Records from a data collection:
%%

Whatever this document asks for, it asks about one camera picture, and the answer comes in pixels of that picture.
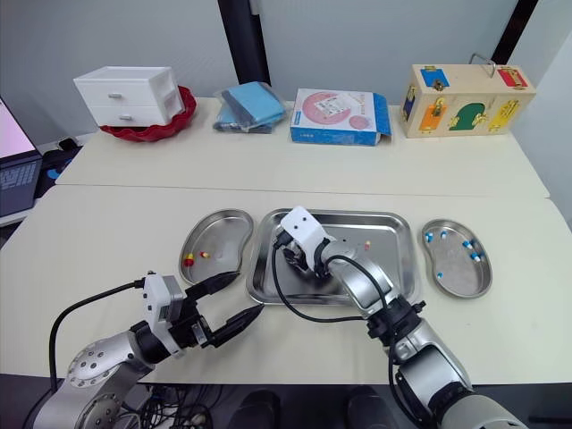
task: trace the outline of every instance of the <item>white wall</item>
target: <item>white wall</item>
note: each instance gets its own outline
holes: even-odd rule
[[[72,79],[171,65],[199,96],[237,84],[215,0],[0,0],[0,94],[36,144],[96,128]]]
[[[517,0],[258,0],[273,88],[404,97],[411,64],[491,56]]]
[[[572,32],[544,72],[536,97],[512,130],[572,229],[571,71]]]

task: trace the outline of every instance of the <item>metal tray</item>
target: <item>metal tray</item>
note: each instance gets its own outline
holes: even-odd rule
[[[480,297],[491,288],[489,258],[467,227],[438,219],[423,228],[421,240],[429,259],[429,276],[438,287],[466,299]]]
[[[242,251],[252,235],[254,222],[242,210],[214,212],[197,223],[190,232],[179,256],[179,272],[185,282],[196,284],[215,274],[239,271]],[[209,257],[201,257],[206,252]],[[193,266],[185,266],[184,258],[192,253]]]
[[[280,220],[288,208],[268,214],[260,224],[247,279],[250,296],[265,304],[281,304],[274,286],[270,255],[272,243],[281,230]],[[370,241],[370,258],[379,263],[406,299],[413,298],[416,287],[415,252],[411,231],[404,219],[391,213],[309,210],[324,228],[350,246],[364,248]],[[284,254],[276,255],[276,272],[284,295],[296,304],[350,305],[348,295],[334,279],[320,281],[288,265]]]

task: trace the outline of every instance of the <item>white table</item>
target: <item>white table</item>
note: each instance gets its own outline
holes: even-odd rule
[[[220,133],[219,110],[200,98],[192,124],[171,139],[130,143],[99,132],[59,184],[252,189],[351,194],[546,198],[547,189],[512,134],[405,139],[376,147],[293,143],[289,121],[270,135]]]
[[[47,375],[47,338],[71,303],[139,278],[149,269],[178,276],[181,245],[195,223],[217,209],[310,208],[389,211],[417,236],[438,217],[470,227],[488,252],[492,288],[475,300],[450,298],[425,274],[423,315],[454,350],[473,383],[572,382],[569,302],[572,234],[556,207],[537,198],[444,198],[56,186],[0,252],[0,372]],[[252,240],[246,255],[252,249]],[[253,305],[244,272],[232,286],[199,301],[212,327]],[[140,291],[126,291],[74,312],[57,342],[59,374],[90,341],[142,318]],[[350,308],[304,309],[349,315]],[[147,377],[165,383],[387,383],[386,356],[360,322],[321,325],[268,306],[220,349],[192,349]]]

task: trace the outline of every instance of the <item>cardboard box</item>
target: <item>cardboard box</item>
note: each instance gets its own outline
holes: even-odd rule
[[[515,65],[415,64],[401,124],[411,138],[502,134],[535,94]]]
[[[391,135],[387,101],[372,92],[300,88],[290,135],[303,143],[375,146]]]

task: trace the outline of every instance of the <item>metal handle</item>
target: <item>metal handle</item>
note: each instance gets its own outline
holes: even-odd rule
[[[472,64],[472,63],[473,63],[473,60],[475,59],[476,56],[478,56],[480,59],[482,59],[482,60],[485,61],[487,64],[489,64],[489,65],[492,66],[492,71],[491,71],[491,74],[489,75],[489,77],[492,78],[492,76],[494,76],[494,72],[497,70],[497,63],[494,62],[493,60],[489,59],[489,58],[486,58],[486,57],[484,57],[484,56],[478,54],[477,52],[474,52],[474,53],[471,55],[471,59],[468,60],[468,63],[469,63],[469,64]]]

%%

§ Exercise:
Give back the entries verbatim. Do not include any picture.

§ Result for this exercise:
Whatever this document asks for, it asks about one camera picture, and the answer comes in pixels of that picture.
task: trace the outline of every instance of the <item>white wall</item>
target: <item>white wall</item>
note: each instance gets its own outline
holes: even-odd rule
[[[72,79],[171,65],[199,96],[237,84],[215,0],[0,0],[0,94],[36,144],[96,128]]]
[[[517,0],[258,0],[273,88],[404,97],[411,64],[491,56]]]
[[[572,32],[544,72],[536,97],[512,130],[572,229],[571,71]]]

task: trace the outline of every instance of the <item>metal tray</item>
target: <item>metal tray</item>
note: each instance gets its own outline
holes: even-odd rule
[[[480,297],[491,288],[489,258],[467,227],[438,219],[423,228],[421,240],[429,259],[429,276],[438,287],[466,299]]]
[[[242,251],[252,235],[254,222],[242,210],[214,212],[197,223],[190,232],[179,256],[179,272],[185,282],[196,284],[215,274],[239,271]],[[209,257],[201,257],[206,252]],[[193,266],[185,266],[184,258],[192,253]]]
[[[280,220],[288,208],[268,214],[260,224],[247,279],[250,296],[265,304],[281,304],[274,286],[270,255],[272,243],[281,230]],[[370,241],[370,258],[379,263],[406,299],[413,298],[416,287],[415,252],[411,231],[404,219],[391,213],[309,210],[324,228],[350,246],[364,248]],[[284,254],[276,255],[276,272],[284,295],[296,304],[350,305],[348,295],[334,279],[320,281],[288,265]]]

task: trace the outline of every instance of the <item>white table</item>
target: <item>white table</item>
note: each instance gets its own outline
holes: even-odd rule
[[[220,133],[219,110],[200,98],[192,124],[171,139],[130,143],[99,132],[59,184],[252,189],[351,194],[546,198],[547,189],[512,134],[405,139],[376,147],[293,143],[289,121],[270,135]]]
[[[47,375],[47,338],[71,303],[139,278],[149,269],[178,276],[181,245],[195,223],[217,209],[310,208],[389,211],[417,236],[438,217],[470,227],[488,252],[492,288],[475,300],[450,298],[425,274],[423,315],[454,350],[473,383],[572,382],[569,302],[572,234],[556,207],[537,198],[444,198],[56,186],[0,252],[0,372]],[[252,240],[246,255],[252,249]],[[253,305],[244,272],[232,286],[199,301],[212,327]],[[140,291],[126,291],[74,312],[57,342],[59,374],[90,341],[142,318]],[[350,308],[304,309],[349,315]],[[147,377],[165,383],[387,383],[386,356],[360,322],[321,325],[268,306],[220,349],[192,349]]]

task: trace the outline of every instance of the <item>cardboard box</item>
target: <item>cardboard box</item>
note: each instance gets its own outline
holes: even-odd rule
[[[515,65],[415,64],[401,124],[411,138],[502,134],[535,94]]]
[[[391,135],[387,101],[372,92],[300,88],[290,135],[303,143],[375,146]]]

task: trace the outline of every instance of the <item>metal handle</item>
target: <item>metal handle</item>
note: each instance gets its own outline
holes: even-odd rule
[[[472,64],[472,63],[473,63],[473,60],[475,59],[476,56],[478,56],[480,59],[482,59],[482,60],[485,61],[487,64],[489,64],[489,65],[492,66],[492,71],[491,71],[491,74],[489,75],[489,77],[492,78],[492,76],[494,76],[494,72],[497,70],[497,63],[494,62],[493,60],[489,59],[489,58],[486,58],[486,57],[484,57],[484,56],[478,54],[477,52],[474,52],[474,53],[471,55],[471,59],[468,60],[468,63],[469,63],[469,64]]]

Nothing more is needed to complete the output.